Diventare ed essere calciatori però, vuol dire far scelte anche non facili, come lasciare la famiglia..
“Sì è vero, tenete conto che io sono uscito di casa a 14 anni, non è stato facile ma con il tempo mi ha aiutato tanto, poi ero molto giovane quando ho conosciuto mia moglie ed eravamo entrambi ancora giovanissimi quando è arrivato il nostro primo piccolo, mentre la nostra seconda figlia è arrivata qualche anno dopo. Mia moglie mi ha seguito ovunque io abbia giocato e con i miei figli non rappresentano altro che la mia ancora, una distrazione quando serve, un conforto quando è necessario. Non è una vita normale, facendo il calciatore, per esempio nei weekend, ma ci sarà tempo per recuperare”.

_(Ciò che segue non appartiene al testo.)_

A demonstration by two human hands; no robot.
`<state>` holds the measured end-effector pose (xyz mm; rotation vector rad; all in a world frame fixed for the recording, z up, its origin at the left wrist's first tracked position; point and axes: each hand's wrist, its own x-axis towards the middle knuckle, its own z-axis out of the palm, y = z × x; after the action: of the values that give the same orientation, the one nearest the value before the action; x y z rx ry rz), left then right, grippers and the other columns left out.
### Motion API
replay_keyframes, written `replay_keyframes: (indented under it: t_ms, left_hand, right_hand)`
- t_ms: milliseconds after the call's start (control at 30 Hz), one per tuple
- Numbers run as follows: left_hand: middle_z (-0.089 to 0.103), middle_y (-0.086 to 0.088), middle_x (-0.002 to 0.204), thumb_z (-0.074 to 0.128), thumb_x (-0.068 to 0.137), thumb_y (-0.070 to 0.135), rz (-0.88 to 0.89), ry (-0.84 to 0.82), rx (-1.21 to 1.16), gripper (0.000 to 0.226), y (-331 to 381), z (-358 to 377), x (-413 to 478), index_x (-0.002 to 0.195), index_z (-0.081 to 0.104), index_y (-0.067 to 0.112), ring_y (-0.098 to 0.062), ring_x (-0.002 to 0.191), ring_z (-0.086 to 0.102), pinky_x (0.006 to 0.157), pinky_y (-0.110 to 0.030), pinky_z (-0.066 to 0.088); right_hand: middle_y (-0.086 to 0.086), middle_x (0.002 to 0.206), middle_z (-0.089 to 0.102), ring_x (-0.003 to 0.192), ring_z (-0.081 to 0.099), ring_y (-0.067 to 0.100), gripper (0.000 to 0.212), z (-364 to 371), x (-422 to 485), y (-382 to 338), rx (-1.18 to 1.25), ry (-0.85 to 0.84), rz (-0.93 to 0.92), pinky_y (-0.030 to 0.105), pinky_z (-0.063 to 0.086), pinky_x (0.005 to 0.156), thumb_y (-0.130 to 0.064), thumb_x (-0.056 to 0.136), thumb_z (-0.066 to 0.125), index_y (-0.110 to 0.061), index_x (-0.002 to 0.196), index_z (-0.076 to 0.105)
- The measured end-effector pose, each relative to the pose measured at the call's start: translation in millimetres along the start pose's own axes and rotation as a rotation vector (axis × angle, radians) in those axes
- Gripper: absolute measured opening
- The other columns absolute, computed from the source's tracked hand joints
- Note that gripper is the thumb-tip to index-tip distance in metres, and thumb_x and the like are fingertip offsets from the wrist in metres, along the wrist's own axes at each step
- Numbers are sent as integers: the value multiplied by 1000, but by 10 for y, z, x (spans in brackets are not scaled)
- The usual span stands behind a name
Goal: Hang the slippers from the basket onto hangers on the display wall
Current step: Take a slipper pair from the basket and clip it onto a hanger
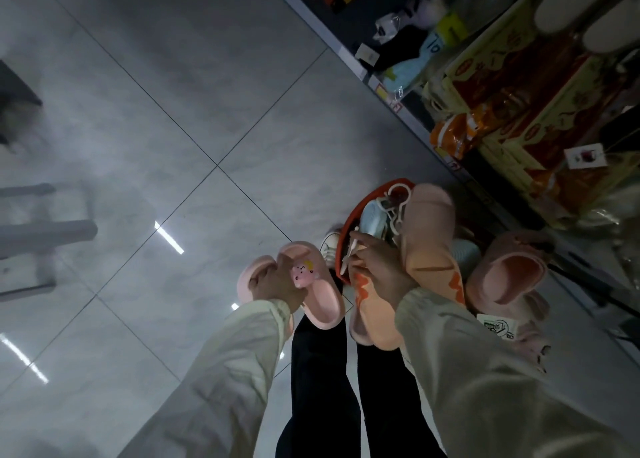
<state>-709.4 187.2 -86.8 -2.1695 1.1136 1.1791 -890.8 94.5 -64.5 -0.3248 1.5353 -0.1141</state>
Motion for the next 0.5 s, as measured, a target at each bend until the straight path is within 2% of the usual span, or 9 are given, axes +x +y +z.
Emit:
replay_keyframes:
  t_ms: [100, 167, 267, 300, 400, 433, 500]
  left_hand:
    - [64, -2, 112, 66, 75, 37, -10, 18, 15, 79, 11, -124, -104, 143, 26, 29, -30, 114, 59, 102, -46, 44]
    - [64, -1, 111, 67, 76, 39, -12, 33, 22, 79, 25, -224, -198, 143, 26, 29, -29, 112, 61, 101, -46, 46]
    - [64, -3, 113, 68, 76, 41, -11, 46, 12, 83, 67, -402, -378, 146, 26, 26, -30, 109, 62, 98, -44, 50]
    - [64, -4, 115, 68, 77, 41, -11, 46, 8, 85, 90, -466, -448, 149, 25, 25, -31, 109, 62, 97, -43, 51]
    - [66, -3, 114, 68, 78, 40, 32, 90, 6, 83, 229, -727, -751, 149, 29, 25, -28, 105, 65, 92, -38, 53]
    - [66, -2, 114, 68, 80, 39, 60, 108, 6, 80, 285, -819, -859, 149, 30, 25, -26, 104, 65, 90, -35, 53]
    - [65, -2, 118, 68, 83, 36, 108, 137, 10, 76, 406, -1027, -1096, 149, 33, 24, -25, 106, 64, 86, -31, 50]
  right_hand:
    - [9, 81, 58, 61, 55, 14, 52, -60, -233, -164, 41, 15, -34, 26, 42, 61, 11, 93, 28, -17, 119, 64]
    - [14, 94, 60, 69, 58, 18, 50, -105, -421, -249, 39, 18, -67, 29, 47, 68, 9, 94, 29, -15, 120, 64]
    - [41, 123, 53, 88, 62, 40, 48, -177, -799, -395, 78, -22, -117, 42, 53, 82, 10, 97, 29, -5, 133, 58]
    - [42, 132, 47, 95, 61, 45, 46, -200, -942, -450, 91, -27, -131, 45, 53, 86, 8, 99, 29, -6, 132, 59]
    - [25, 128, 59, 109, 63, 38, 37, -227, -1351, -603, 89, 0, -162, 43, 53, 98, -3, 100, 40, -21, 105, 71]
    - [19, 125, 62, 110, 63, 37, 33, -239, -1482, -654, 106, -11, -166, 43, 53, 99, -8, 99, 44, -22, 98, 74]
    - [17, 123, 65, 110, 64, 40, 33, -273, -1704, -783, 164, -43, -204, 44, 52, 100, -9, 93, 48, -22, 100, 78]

Terminiamo parlando di Serie A, è tempo di Champions e la tua Inter va come un treno in Europa ma arranca in campionato
“Davvero inspiegabile questa differenza di percorsi. Penso che per giudicare occorra essere dentro, da fuori è difficile anche se si muovono varie critiche ad Inzaghi ma tanti punti persi ultimamente sono frutto anche di prestazioni buone con una valanga di tiri non andati a segno verso la porta avversaria, questione di finalizzazione mancata, parlando semplicemente. Poi è chiaro che non è solo questo, per quanto riguarda la Champions anche senza volerlo, quando sente quelle note magiche un calciatore tende a dare di più, tanto che penso l’Inter sia lì in modo assolutamente meritato dopo un girone ed una fase finale finora veramente ben interpretata”.